How I Built an LED Confession Board
Earlier this year, a co-worker pitched to me the McLeod Residence, an off-beat project in which he was an investor. "The Residence" is a bar/gallery/social club with an emphasis on creating a sort of synthetic family. I became a lifetime member quickly thereafter.
Something that appealed to me about the Residence is the emphasis on technology to enhance socialization. The McLeod Residence started its socialization efforts with its touch-screen photo booth: touch a monitor, strike a pose, and seconds later a picture is taken and immediately uploaded to Flickr for the world to see. In less than a year since this feature launched, thousands of photos have been uploaded. After seeing a list of ideas for more social applications, I decided to throw my hacking skills at one: an anonymous confession board.
The idea is simple: McLeods both near and far submit brief, anonymous confessions, which are broadcast to an audience both inside and outside the Residence. I'd seen the idea done with Group Hug, a site where confessions range from the whimsical to the bizarre, but I wanted my idea to enable participation on a more personal level. People could submit confessions by cell phone, via the web, by e-mail, or any other means.
The Hardware
I went on eBay and found a burgeoning trade in used BetaBrite LED signs for a hundred dollars or less. I specifically looked for BetaBrite after reading about a Ruby module specifically to talk to BetaBrite signs. A complete BetaBrite sign with all the needed accessories cost about $120 shipped. The sign connects to a PC via a serial port, and you control it using simple commands that the aforementioned Ruby module abstracts away.
At first I used my $300 Dell, running Ubuntu Linux, to control the sign. I still had some money left in my budget, though, and a dark bar is no place to put a cheap mid-tower computer case. Enter the MicroClient Jr., a computer made by a Thai company called Norhtec. The MicroClient Jr is a tiny x86 PC that offers two serial ports, three USB ports, VGA output, Ethernet, and even a wireless card. I bought the $200 model with a 1 GB CompactFlash card on which Damn Small Linux (DSL) was preloaded.
The Software
The MicroClient Jr. is amazingly tiny -- it has a footprint smaller than a CD case -- and it makes no noise at all when turned on. I'm told it consumes just 8 Watts of power, and it emits so little heat that you can mount it on the wall without any problems. I found DSL a little too hard to work with due to its LiveCD-like behavior. I discovered a great article by a man named Nicolas who loaded Debian 4.0 "Etch" onto his own MicroClient Jr.

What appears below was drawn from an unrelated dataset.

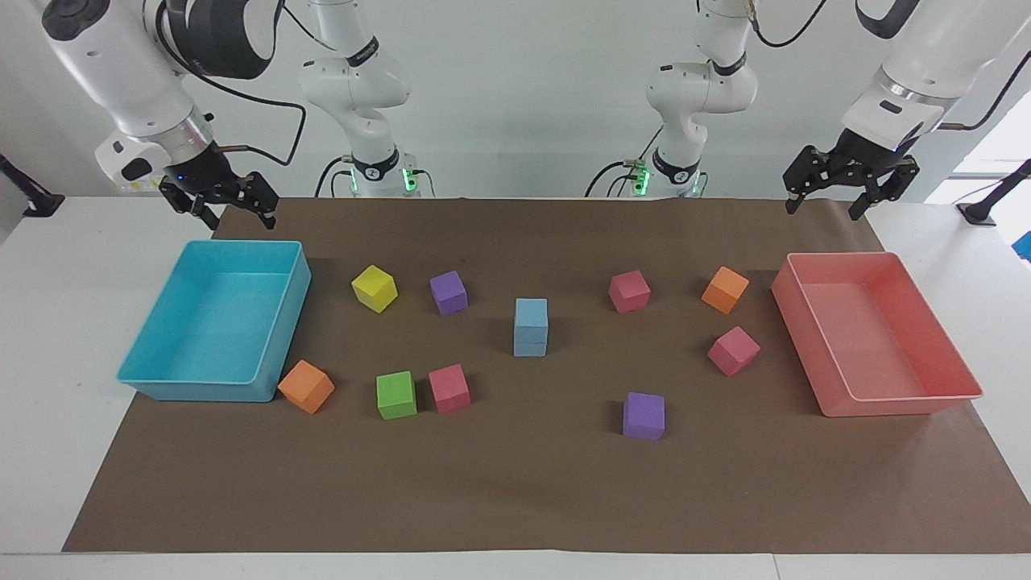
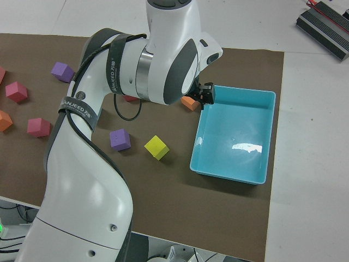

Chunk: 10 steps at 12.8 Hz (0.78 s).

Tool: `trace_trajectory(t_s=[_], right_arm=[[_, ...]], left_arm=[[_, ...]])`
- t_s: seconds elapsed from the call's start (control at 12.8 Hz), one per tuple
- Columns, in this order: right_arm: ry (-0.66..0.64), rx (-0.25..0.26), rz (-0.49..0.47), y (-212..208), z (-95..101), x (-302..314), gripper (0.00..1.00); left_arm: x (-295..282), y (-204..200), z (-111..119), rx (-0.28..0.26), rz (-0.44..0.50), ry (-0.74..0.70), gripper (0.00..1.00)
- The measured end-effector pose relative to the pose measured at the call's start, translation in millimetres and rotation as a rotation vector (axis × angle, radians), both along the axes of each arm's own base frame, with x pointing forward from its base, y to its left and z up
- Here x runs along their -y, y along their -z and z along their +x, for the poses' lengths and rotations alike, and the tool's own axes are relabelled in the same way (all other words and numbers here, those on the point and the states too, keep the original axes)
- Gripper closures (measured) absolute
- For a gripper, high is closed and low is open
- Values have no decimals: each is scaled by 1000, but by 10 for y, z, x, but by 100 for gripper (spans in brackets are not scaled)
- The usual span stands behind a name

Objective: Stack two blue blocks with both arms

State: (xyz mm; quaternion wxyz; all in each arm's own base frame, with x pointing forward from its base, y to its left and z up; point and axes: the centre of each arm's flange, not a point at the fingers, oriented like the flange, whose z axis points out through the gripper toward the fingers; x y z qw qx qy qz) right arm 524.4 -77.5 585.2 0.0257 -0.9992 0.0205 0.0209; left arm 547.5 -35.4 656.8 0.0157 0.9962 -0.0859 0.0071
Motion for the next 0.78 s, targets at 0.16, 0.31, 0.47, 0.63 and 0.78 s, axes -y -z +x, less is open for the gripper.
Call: trace_trajectory(t_s=[0.16,0.31,0.47,0.63,0.78], right_arm=[[-3,22,-7,-200,-16,-8,0],[-16,32,-36,-404,-50,-40,0],[-45,51,-84,-538,-51,-147,0],[-67,58,-89,-569,-43,-337,0],[-55,60,-89,-572,-36,-451,0]], left_arm=[[6,-1,-7,-3,0,1,0],[6,4,-11,-7,0,1,0],[5,8,-15,-9,0,1,0],[5,8,-15,-9,0,1,0],[5,8,-15,-9,0,1,0]])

There's something surreal about installing an operating system from a USB flash drive onto a CompactFlash drive, especially when said flash drive is half as long as the computer itself! After an agonizingly long install time I was ready to boot into a minimal system to start loading modules.
My MicroClient Jr now runs several useful services in its 120 MB of memory. (Of the built-in 128 MB, 8 MB are shared as video memory.) I set it up with crond
to periodically run my Ruby scripts, MySQL to store confessions, and OpenSSH to let me manage the PC from throughout the McLeod Residence. I didn't set up a swap file so I occasionally ran into memory problems when setting up multiple things at once. Patience is a virtue when you have a low-power 200 MHz chip to work with.
There are two Ruby scripts that manage the confession board. Every 2 minutes, mail-to-db.rb
runs. This script accesses the special POP account that I use for confessions, pulls in all messages, obfuscates the senders' addresses, and inserts records into the onboard MySQL database. Signatures and everything after the first 160 characters are eliminated. Every 5 minutes, a separate script called db-to-sign.rb
runs. This script pulls a sampling of confessions from the database, giving priority to those which haven't been shown yet. It then pushes an update to the sign.
What's Next?
This being just the first version of my sign, there are already many things I'd like to add or improve. Right now I'm writing updates to the sign using BetaBrite's TextFiles, which require that the sign go blank during an update. There is supposedly a way to write updates using StringFiles so that they take effect instantly, but so far I haven't been able to get this method to work.
Also, confessions are only visible if you happen to be sitting in the McLeod Residence. I'd like to enable communications using Twitter, everyone's favorite oh-God-not-another-messaging-service, so that we can easily push updates to the web.
Like any 1.0 product, some folks have noticed occasional bugs or made suggestions to me. Of note: Yahoo! Mail encodes all messages in a way that my scripts can't read, and its ad-laden signatures often show up verbatim on the sign. Also, confessions never expire; I've been asked to favor more recent confessions more heavily.
Like with any new product, I'll be keeping a close eye on the LED confession board. This is a really cool new project and I'm proud to have worked on it. Drop by someday during happy hour and check it out!